▸ What you should do: Would you give again, exactly, the lines running from the line with "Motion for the" to the end of the data below, both included?

▸ Data shown:
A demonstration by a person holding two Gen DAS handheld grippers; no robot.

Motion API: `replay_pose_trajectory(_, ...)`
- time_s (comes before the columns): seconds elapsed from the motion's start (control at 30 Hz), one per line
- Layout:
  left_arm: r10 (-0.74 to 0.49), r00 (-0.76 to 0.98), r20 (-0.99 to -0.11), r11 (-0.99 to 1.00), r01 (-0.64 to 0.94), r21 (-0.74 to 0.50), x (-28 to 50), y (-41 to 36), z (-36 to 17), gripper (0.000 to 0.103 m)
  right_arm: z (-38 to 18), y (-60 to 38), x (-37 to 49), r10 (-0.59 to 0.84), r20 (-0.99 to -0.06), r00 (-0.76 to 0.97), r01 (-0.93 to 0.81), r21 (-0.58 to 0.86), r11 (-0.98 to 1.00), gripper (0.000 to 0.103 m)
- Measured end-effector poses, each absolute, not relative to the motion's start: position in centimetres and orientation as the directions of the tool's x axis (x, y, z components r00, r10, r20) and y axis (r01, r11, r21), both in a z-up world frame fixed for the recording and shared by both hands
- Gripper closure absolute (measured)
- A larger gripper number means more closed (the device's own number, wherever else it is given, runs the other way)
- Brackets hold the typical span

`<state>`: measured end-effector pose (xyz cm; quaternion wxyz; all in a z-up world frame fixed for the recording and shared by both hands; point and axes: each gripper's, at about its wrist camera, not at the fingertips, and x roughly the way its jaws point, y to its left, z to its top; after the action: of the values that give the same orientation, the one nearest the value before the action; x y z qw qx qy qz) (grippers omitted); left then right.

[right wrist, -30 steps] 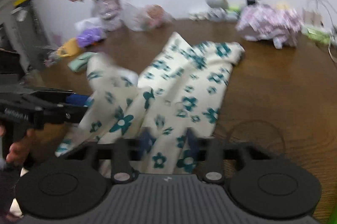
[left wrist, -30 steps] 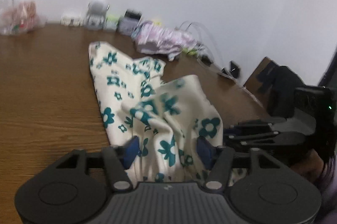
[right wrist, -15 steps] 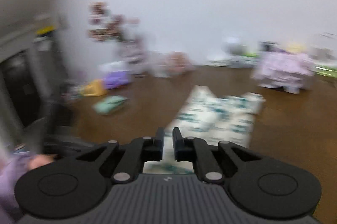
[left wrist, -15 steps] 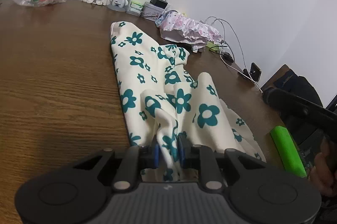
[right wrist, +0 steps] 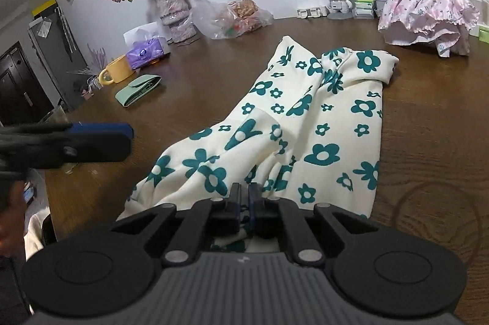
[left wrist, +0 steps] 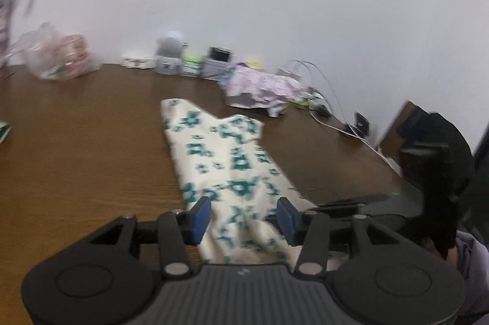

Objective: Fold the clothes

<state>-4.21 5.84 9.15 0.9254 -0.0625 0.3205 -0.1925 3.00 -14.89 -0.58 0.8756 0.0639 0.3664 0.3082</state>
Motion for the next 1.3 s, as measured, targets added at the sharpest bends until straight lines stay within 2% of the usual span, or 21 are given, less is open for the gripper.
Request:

▸ Written answer:
Motion for the next 1.3 s, as measured, targets added at the sharpest bends until straight lines stay within 2% of the usual span, or 21 are given, less is open for the gripper.
Request:

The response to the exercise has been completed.